Carl Dombrowski, a Medium author that writes about artificial intelligence, solicits claps at the end of each of his articles and appears to have a strong response, though it is unclear whether that is due to his solicitation or some other variable. In the below example you can see his clap solicitation and the resulting 1,000+ claps he has received for the article.
What is clapping?
One of the grandest forms of flattery on Medium is to clap many times on a post. You simply click the clapping hands icon multiple times – up to 50 claps per person are allowed by Medium. As you can see above, some people solicit claps, and it often appears to work.
Medium isn’t the only place you’ll see authors soliciting social affirmation. It’s a common practice on private blogs, within Facebook, on Twitter… almost anywhere you can publish content.

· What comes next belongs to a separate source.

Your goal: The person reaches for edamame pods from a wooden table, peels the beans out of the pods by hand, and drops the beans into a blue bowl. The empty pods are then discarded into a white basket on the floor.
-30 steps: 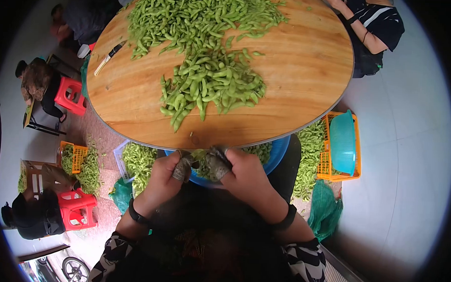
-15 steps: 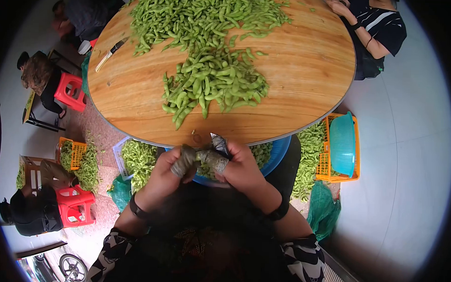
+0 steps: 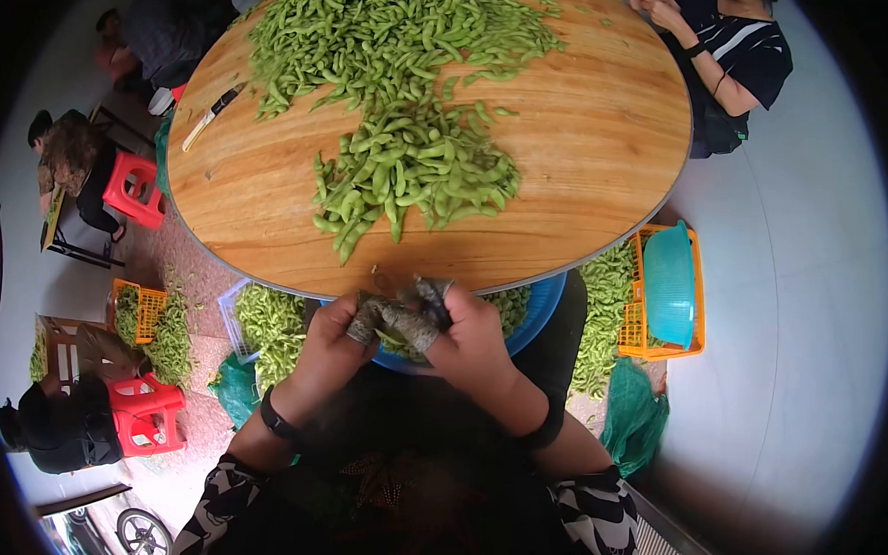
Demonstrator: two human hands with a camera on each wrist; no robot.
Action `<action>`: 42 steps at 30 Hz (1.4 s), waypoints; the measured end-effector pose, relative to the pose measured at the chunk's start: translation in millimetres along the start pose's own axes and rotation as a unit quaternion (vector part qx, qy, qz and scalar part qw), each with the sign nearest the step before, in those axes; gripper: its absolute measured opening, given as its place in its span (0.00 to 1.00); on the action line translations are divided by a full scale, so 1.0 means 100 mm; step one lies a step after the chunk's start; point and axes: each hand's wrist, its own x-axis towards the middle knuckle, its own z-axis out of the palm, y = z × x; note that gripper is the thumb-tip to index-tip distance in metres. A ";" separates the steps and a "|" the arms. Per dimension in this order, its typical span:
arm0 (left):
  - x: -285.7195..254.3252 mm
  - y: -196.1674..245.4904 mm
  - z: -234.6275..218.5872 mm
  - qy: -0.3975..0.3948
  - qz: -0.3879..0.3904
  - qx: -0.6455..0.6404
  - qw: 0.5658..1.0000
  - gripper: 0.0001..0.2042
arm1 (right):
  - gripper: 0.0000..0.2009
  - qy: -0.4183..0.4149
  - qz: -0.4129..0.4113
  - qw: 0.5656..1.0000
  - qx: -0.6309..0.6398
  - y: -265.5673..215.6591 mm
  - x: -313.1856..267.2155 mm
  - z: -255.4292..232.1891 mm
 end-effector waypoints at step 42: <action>0.00 0.16 0.00 -0.024 0.079 0.061 0.995 0.05 | 0.23 -0.103 -0.085 0.989 -0.065 -0.32 0.00 -0.07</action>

The share requests often come in the form of, “If you like this content, please share…” In preparation of a larger research topic, we evaluated the numerous ways in which these share solicitations are occurring and then chose the five methods we came across most frequently.

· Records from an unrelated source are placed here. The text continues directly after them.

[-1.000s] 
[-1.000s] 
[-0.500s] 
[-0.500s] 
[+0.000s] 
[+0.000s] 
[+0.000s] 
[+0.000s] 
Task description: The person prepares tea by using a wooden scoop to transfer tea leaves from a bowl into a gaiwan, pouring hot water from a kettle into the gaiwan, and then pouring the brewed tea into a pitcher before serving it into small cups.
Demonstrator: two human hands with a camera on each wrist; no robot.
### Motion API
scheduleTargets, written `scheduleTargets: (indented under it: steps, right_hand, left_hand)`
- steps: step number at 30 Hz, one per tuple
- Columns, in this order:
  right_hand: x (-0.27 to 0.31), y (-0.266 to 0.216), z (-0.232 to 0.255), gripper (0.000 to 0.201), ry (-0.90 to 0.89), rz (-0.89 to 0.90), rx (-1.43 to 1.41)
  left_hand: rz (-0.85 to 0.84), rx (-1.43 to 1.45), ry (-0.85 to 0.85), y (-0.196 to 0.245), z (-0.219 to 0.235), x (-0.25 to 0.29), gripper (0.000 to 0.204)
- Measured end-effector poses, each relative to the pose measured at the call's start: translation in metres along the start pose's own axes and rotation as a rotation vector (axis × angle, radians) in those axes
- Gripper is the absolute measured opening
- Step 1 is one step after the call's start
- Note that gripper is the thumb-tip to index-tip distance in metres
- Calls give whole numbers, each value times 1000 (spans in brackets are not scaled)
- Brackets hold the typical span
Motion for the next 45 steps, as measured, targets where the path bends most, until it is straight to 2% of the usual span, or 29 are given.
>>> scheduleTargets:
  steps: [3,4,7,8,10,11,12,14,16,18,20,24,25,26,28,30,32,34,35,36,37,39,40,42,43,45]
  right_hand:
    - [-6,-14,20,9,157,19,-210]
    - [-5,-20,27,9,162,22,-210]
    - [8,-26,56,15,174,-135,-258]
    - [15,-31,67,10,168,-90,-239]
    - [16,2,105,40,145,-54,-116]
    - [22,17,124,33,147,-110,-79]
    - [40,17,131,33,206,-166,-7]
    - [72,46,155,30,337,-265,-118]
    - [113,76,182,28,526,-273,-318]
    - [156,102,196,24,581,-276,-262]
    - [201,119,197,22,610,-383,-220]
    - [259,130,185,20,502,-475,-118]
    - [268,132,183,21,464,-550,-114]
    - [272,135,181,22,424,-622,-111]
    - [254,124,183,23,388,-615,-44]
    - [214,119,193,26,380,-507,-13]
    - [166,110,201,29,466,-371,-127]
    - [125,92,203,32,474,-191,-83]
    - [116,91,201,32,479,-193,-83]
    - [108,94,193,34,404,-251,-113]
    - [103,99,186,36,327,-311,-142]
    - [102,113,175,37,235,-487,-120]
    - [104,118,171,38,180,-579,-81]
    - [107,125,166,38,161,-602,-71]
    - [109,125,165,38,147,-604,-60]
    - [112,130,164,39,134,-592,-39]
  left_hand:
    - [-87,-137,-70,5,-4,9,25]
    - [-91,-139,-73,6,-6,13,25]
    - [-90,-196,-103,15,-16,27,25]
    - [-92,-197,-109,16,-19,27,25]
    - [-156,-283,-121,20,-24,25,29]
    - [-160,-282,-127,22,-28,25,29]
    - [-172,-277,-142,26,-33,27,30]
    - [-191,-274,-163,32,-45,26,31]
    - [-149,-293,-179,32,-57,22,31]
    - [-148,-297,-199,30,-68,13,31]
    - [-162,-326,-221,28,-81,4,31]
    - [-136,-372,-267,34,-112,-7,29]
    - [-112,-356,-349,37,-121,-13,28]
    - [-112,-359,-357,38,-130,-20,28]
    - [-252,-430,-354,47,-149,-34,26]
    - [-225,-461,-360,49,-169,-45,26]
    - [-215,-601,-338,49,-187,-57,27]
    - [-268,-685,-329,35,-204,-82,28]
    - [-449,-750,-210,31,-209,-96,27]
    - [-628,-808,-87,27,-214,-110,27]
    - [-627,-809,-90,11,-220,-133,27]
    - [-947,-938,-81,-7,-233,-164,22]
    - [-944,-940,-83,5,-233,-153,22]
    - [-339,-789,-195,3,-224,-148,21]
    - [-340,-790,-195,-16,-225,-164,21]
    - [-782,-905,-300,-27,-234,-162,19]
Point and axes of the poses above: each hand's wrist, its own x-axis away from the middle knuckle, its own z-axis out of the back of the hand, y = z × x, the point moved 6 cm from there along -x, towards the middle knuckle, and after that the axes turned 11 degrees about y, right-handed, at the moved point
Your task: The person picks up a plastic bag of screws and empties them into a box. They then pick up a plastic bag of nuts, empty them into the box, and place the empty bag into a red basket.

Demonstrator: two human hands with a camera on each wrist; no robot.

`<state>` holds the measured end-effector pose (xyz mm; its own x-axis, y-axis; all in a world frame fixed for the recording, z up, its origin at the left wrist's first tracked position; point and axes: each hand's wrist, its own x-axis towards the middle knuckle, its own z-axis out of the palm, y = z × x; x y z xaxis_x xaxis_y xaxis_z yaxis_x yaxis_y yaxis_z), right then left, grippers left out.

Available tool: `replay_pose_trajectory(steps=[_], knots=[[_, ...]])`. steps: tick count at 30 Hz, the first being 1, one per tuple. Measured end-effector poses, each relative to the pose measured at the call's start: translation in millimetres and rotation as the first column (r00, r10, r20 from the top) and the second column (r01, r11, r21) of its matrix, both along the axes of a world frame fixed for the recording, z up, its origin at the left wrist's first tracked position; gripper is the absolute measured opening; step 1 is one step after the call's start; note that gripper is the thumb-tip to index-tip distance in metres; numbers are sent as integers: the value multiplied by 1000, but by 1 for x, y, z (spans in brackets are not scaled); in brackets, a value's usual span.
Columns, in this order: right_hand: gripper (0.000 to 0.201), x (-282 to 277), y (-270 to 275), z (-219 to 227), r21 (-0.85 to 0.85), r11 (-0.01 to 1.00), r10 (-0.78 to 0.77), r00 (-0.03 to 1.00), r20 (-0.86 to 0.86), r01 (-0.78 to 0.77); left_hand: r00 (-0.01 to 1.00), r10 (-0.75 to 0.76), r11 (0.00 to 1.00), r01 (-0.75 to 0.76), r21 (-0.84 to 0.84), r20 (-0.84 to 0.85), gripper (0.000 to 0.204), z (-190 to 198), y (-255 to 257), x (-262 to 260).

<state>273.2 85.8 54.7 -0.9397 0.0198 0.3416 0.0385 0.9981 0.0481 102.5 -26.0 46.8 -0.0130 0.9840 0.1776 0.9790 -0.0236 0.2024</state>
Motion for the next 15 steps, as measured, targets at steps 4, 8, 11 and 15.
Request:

In the sections below I’ve provided an example of each of these five methods of share solicitation and explained, briefly, how marketers routinely leverage that specific technique in their marketing efforts.
On Facebook, perhaps one of the most common calls-to-action used by content marketers is to request a thumbs-up or a like. As you can see in this example, the individual that posted this content is attempting to play up on the excitement that surrounds an upcoming sporting season.
Click to Tweet
This solicitation to share content is a favorite among many marketers, because it not only includes a social call to action (Click to Tweet), but it also emphasizes text in the article that readers would normally find more interesting. The theory here is that it helps the content become more readable, and helps call out important content that readers would most likely find value in.
Highlight and Share
This technique requires a little more technical aptitude to implement than the earlier ones, as it often requires that you install a plugin to your CMS (i.e., Highlight and Share for WordPress). After installing the plugin, your readers can click to highlight any text in the article and are then presented with share options. This is a popular method in that it isn’t always taking up screen space, and yet is just a click-and-drag highlight away!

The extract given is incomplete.